I was visiting someone with whom I have a complex relationship when a wise friend texted words of advice: “Don’t look for bread at the hardware store.”

The phrase, attributed to addiction recovery programs, reshaped my attitude and expectations so that I had a much better encounter than I had imagined might be possible. Reflecting more deeply on that visit afterward, I came to the sharp realization that I have been shopping for bread at hardware stores my entire life.

Remember the often-told story about the pastor who asks the children in church, “What is grey, has a fluffy tail, climbs trees and eats nuts?” A child speaks up, “Well, I believe it’s a squirrel — but we're in church, so the answer must be Jesus!”

We are in a store, so there must be bread.

At the height of the pandemic, our pastors, who are typically trained to preach to their congregants face-to-face, had to adapt their preaching, teaching and Bible study leadership to a ring light in an empty room and a cellphone, operating with little to no technical support. They had to figure out how to keep the lights on and the tithes coming while holding funerals at a distance.

And miraculously, they learned quickly how to make bread without a recipe or baking lessons. We ate it up. And we’ve continued to ask for more.

Too soon for a “bread of life” joke?

Meanwhile, my conservative evangelical upbringing taught me that the Bible holds relevant answers to any possible challenge I might face in life. “What would Jesus do?” bracelets were taken seriously, no matter the context.

How entitled are we to believe that one person can be all things to another? Or that one book holds the answers to absolutely every question? Or that we should ever even consider looking for bread at the hardware store? Why would we look to someone or some place for things we know they cannot provide?

That’s not looking for bread at the hardware store; it’s expecting gourmet pastry! And yet we regularly have similarly unreasonable expectations of our churches and faith leaders.

With the expectation of churches to be “relevant” to what is happening in the world, we place our leaders in impossible situations. Polarizing politics, systemic injustices, financial inequalities and racial unrest push clergy into positions of community organizers and crisis negotiators that may be new to them.

Ministers are doing their best. They see the challenges, and they want to help; they feel called to help. But they can only do so much.

In the face of narratives of declining memberships, budgets in the red and loss of prominence in the public square, church leaders stretch themselves and are willing to try almost anything to reverse the trends. They’ve maintained virtual services while attending to people who have returned to the pews, even as volunteer numbers have not bounced back.

However, when we look for bread at the hardware store — when we come to people and places with specific needs they are not equipped or able to meet — everyone ends up unsatisfied. Those who hunger find themselves frustrated, because there is no bread to be found. Those who work at the hardware store are bewildered, because they clearly sell nails, saws, wood and buckets, so why would someone come to them for grocery staples?
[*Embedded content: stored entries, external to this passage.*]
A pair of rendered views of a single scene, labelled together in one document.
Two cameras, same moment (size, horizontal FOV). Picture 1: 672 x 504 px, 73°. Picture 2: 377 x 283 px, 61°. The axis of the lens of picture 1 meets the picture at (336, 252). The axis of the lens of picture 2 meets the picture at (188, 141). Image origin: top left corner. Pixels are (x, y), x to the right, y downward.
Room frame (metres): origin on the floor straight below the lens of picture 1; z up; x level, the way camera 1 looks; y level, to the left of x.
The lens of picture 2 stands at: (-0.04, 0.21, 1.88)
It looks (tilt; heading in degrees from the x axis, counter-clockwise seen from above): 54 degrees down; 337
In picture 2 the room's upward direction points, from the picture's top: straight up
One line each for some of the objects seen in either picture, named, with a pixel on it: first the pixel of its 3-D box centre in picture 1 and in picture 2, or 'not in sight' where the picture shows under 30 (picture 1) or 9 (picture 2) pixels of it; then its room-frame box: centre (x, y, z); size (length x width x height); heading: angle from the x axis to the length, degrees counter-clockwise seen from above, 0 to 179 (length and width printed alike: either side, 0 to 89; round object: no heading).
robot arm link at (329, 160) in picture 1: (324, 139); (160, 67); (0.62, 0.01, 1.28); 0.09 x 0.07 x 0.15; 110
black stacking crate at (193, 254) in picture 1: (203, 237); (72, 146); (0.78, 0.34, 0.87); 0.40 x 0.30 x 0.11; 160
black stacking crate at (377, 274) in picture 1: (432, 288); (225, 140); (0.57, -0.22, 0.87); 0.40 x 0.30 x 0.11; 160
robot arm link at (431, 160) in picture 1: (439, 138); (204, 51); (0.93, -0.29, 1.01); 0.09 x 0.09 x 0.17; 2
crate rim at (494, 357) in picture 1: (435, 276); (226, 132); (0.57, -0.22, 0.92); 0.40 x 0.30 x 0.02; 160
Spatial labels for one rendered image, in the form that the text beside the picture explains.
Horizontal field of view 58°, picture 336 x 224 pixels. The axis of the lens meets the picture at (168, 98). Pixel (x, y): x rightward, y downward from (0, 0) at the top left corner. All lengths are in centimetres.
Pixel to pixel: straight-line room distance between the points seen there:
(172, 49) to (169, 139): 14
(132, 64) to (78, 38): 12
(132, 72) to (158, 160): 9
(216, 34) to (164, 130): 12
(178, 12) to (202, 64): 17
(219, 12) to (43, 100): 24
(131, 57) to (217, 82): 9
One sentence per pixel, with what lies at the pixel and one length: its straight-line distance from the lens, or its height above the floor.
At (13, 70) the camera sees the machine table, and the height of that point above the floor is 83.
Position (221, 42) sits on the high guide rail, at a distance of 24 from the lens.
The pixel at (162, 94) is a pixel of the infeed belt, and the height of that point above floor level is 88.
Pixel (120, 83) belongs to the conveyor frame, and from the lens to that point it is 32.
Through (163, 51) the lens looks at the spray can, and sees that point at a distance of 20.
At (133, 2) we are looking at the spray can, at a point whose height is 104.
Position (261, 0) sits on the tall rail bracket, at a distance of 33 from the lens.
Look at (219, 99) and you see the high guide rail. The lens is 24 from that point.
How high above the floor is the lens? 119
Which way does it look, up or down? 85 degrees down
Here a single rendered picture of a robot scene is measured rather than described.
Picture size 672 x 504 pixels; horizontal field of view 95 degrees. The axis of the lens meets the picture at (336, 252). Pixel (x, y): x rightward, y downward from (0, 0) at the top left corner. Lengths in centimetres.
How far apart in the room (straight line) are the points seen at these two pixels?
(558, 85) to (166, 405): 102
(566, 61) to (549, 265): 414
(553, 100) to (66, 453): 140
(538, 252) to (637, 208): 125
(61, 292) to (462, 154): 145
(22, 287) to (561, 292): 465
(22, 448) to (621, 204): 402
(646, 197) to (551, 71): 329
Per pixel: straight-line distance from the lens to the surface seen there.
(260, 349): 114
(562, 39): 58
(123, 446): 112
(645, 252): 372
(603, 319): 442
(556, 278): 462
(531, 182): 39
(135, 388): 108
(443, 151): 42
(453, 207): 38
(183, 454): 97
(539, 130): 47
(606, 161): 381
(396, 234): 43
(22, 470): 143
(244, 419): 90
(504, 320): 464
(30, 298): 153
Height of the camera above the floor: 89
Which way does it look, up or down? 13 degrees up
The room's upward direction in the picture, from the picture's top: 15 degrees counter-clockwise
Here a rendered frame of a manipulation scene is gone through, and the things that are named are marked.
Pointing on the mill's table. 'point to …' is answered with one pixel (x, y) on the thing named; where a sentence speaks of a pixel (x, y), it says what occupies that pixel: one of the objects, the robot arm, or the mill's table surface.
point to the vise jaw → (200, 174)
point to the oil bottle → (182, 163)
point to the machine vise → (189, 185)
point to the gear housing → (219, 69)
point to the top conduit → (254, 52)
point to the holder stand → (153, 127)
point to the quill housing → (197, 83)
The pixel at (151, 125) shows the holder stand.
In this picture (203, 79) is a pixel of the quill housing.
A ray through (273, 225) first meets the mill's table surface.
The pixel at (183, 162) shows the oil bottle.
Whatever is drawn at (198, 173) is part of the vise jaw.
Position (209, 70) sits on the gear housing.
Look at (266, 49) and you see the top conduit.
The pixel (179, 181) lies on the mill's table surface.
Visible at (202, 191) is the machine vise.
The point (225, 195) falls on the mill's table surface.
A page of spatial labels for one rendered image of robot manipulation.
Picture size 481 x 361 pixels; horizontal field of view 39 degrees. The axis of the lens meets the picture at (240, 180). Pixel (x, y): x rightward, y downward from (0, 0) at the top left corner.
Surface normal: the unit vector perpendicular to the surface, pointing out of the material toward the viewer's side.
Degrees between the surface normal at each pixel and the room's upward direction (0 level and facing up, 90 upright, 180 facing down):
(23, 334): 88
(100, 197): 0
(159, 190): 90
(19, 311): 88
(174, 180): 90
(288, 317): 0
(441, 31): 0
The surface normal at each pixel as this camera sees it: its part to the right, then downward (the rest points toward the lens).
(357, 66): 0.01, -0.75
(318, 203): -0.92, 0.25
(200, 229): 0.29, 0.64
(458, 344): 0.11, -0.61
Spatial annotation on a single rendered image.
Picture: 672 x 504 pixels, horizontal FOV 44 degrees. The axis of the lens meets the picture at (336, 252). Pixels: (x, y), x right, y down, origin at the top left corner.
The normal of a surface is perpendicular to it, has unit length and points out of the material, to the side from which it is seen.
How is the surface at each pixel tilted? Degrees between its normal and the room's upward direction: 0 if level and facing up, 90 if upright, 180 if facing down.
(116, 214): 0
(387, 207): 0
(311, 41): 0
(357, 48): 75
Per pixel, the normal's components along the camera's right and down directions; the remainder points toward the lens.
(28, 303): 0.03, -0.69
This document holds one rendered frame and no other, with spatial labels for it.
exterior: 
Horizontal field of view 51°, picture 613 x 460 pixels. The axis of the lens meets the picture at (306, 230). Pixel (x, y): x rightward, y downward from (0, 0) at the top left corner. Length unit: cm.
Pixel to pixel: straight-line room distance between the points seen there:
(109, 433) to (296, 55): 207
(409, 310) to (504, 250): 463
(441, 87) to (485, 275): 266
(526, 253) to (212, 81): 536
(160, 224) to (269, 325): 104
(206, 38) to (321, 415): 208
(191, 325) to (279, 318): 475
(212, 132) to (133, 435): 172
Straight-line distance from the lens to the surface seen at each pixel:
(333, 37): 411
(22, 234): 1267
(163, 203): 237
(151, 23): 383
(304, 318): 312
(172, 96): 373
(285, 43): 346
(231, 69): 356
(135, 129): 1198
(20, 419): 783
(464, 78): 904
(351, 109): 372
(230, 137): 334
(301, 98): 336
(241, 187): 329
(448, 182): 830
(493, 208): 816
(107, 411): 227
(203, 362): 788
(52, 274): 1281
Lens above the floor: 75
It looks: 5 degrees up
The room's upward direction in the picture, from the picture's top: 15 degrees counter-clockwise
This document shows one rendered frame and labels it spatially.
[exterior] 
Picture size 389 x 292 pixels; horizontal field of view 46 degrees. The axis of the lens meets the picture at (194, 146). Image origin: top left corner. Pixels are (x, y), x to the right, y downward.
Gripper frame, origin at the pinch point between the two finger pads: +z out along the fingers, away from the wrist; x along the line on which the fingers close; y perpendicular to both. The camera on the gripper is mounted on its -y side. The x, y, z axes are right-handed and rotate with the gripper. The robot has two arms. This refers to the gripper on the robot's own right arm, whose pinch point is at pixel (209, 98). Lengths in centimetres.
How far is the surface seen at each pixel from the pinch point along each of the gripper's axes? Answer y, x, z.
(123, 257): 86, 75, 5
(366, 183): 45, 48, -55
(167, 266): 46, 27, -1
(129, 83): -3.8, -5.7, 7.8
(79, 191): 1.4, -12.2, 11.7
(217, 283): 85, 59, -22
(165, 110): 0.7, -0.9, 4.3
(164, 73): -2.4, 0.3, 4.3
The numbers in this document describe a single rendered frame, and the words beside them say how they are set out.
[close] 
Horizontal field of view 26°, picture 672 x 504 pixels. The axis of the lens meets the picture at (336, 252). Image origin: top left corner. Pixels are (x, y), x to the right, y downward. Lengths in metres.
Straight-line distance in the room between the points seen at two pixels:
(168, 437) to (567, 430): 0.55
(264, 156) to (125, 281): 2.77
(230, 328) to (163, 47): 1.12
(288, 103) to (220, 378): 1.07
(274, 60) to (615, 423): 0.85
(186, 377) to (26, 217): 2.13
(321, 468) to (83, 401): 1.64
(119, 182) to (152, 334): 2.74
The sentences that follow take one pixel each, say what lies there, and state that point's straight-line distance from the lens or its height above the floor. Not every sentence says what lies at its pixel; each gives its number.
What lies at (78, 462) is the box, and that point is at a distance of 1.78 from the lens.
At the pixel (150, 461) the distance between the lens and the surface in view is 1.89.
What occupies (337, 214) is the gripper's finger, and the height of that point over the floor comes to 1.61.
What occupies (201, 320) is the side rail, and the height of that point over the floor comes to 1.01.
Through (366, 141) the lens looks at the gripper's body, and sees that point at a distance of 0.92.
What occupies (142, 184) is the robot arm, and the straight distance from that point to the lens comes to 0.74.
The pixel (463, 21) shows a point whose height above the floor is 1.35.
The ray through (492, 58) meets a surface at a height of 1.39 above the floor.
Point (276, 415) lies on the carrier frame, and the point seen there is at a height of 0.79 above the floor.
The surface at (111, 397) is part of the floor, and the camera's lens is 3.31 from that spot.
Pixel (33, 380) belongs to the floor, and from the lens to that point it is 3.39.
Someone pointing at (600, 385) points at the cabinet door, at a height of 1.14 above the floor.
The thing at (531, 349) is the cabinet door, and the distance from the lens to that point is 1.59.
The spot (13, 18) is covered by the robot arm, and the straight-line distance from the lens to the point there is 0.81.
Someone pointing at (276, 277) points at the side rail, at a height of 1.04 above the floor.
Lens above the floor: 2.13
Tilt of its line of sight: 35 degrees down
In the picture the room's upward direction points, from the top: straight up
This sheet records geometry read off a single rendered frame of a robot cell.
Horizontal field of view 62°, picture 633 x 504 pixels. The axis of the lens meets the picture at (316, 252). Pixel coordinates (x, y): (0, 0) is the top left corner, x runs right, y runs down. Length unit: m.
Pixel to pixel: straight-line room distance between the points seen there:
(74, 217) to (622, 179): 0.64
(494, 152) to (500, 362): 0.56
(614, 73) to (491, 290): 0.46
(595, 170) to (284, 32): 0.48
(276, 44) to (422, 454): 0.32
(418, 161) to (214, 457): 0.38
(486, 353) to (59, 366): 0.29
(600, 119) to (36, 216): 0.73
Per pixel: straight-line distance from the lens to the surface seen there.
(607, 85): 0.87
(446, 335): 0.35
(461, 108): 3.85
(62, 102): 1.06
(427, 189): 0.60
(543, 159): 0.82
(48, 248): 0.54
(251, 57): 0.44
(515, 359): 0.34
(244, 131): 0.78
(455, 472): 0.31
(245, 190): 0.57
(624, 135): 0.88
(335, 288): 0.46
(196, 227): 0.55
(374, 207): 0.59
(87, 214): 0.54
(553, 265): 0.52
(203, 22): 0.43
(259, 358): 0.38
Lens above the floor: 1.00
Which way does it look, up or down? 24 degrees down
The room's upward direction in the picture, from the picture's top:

Granted, sometimes those who hunger are so malnourished that they don’t even recognize the kind of store they have entered. They are desperate to have their basic needs met. In such moments, it is often appropriate to grab a bag of chips or a candy bar from the checkout area to address that immediate crisis and then give resources and directions to a grocery store where more substantial types of nourishment are available — at least in a neighborhood where there is a grocery store.

The quick and often impressive adaptations churches and faith leaders made during the lockdown were survival responses to a literal worldwide crisis, and we became used to them providing everything that we needed. We grew accustomed to churches being the places where we could be spiritually fed from our couches in our pajamas and get our COVID-19 vaccinations and pick up extra food because the kids weren’t in school to be fed and meet our relational needs through creative outdoor socially distant gatherings.

When the world was in crisis, the church innovated admirably in ways it hasn’t in generations, and thank God for that. Some of those innovations should become commonplace in the ways we worship and gather to be the hands and feet of Christ in the world through shared leadership within our communities.

Other practices, services and ideas the church temporarily assumed probably need to be handed over to professionals who make their living doing what faith leaders stepped up to do in an emergency. That may not be possible in communities that remain painfully underresourced beyond what faith communities have long provided, but it can be in others.

What might happen if we empowered our clergy to lead from their God-given gifts and talents rather than from our own needs and expectations? What if we shopped at a bakery for bread and visited the hardware store for nails and wood?

Ministers are doing their best. They see the challenges, and they want to help; they feel called to help. But they can only do so much.